To my shock and horror, I found out that Cap'n Crunch with red crunch berries no longer exists as I had once known it.

The new version looks like this:


Wtf?  Blue?  Purple?  Green?

Crunch berries are red.  Anyway, I bought a box and ate half of it, and then my craving was finished.  In my opinion, they fucked them up real bad.

The second time I returned to the states, I wanted to eat a bunch of hard-shell taco supremes from Taco Bell.

That craving lasted for about an hour after arrival.  I went straight from the airport to the nearest Taco Bell and ordered . . . and waited a full twenty minutes for them to make four tacos on their assembly line.  By the time I had them in front of me, I already regretted ordering them.

This time around, I anticipate a brand new craving.  Round Table pizza.  The King Arthur Supreme.


It is my favorite pizza of all time.  Unfortunately, I think Round Table restaurants are only open on the west coast.  So I might have to take a trip out to see my brother in Oakland to get this craving out of the way.

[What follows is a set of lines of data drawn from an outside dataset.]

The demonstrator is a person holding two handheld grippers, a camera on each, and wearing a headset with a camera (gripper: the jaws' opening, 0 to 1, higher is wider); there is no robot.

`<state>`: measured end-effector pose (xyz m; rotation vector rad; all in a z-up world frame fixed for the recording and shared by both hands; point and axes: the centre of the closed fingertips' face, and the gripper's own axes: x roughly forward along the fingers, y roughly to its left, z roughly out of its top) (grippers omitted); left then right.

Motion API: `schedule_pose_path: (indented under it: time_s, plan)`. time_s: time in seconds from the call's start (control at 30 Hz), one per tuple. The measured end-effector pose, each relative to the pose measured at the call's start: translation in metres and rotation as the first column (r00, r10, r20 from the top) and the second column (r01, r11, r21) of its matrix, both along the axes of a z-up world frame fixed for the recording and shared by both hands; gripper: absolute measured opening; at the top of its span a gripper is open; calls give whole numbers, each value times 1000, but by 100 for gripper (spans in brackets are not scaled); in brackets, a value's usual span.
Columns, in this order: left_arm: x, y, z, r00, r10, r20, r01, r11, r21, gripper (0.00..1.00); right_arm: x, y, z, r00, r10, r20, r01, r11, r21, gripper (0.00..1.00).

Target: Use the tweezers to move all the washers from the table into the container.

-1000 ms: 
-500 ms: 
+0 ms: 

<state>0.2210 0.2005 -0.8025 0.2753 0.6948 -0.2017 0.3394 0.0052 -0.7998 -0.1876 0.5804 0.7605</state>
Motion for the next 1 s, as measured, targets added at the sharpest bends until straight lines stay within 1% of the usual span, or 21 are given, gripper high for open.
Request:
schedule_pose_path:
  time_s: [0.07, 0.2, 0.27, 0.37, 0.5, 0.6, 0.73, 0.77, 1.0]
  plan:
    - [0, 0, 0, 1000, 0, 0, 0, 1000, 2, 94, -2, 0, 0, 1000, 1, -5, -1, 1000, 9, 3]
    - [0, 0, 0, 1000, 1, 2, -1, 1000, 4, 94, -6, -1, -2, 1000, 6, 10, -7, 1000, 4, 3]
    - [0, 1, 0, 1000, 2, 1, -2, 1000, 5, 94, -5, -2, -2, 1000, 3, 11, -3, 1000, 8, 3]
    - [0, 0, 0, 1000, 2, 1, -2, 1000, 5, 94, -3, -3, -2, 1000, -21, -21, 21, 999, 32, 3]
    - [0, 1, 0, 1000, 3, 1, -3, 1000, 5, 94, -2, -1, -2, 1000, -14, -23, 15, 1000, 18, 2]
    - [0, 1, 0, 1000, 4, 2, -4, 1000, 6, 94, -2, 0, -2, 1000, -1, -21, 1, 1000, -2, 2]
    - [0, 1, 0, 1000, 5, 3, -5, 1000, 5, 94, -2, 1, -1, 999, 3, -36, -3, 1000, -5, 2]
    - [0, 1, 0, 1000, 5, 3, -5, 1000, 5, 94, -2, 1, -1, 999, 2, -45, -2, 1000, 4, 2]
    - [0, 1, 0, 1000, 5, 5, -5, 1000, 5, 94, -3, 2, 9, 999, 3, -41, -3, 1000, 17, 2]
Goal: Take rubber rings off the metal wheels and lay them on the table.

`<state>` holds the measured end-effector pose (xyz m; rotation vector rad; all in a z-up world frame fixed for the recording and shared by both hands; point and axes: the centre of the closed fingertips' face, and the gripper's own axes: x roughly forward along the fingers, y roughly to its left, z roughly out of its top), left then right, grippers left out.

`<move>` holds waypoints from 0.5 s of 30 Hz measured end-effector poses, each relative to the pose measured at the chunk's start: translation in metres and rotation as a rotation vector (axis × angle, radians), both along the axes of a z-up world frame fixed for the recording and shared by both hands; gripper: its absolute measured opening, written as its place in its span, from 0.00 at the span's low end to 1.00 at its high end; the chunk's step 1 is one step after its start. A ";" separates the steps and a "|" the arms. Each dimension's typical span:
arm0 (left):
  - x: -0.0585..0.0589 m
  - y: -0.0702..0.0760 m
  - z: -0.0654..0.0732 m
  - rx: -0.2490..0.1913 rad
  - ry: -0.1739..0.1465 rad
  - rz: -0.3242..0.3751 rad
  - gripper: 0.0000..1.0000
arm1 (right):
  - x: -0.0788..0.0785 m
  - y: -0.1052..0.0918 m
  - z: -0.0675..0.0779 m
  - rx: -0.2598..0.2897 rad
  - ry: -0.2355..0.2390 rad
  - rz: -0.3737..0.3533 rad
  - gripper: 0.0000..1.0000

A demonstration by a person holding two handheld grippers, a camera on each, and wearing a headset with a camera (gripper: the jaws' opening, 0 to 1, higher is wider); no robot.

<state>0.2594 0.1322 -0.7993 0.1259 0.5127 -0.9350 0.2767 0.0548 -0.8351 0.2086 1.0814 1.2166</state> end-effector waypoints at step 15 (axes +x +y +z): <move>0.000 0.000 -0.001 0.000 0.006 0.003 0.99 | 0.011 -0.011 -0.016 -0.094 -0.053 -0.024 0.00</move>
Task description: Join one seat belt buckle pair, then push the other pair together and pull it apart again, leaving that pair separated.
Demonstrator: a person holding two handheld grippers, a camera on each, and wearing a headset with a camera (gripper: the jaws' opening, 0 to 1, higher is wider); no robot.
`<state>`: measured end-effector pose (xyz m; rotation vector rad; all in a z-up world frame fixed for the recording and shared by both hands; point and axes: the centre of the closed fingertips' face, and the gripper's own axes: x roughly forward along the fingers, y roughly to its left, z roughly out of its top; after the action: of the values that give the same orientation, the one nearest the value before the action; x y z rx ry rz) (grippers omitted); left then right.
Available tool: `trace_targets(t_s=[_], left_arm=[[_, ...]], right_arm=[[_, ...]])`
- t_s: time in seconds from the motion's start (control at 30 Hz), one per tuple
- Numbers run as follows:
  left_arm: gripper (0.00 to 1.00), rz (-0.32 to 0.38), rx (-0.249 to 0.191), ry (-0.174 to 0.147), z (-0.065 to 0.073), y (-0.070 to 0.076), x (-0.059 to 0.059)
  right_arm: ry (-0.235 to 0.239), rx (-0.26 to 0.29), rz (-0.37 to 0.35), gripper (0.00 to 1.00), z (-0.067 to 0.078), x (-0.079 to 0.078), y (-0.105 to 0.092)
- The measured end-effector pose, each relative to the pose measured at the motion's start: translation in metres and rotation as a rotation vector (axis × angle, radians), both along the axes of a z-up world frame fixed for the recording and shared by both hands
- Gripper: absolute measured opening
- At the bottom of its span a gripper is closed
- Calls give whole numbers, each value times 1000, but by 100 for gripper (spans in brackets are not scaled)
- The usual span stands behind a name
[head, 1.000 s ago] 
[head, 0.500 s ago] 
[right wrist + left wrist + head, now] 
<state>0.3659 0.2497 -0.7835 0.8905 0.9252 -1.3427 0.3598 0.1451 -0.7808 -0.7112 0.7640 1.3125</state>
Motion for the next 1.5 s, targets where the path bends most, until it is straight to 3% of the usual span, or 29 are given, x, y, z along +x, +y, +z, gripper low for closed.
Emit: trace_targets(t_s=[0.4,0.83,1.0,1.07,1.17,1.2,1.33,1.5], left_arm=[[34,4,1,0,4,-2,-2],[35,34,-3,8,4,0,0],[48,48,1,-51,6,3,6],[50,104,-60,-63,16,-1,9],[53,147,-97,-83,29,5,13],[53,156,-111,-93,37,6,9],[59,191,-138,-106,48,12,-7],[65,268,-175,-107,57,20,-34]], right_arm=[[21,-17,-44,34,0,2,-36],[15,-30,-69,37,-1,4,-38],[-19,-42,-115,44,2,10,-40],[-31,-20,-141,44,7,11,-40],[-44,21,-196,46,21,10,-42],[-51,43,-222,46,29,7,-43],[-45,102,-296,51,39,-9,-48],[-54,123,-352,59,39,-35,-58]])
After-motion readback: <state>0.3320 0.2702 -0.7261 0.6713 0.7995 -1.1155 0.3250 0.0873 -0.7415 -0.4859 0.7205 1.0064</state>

Of course, once I arrive in the states, I'll immediately start craving falafel.  But that should be easier to get over.

Thursday, November 15, 2012

Speaking Interview with Arab Student

My friend recently took part in the following speaking interview with an Arab student.


Q: Describe an important event in history.

A: I hate history.  Arab people don’t like history.

Q: Doesn’t history have some importance in the world?

A: Yes.

Q: Is there any kind of problem about Arab people not wanting to learn history?

A: Yes.

Q: Why not try to fix it?

A: It’s impossible.

Q: Isn't there any famous person in history that you can think of?

A: Yes.  Hitler.

Q: Okay.  Tell me about Hitler.

A: We learned about him in school.  We learned he was a good man.  A powerful man.

Q: Did they also teach you that he killed millions of people?

A: Yes.  But he was a strong man.

Q: Do you think killing of millions of people is a good thing?

A: No.

Q: Okay.  Your test is finished.

A: It’s finished?

Q: It’s finished.

A: I can go?

Q: Yes.  Please go.

Wednesday, November 14, 2012

More Midterms--Brief

Another example.  After my last post, I gave one last set of midterms.  I gave advance warning.  I said, "I can see the future.  Many of you will ask questions.  Your question will be, 'How do I solve this?'  I am telling you in advance that I cannot answer those questions.  I will shrug and walk away."

Anyhoo, after this mini-speech, a student rolls in late.  She starts taking the midterm.  Meanwhile, students are repeatedly asking me how to solve questions, and I am repeatedly shrugging and walking away.

I give students warnings when there are 40, 30, 20, and 10 minutes left.  Then I vocally announce when five minutes and one minute are left.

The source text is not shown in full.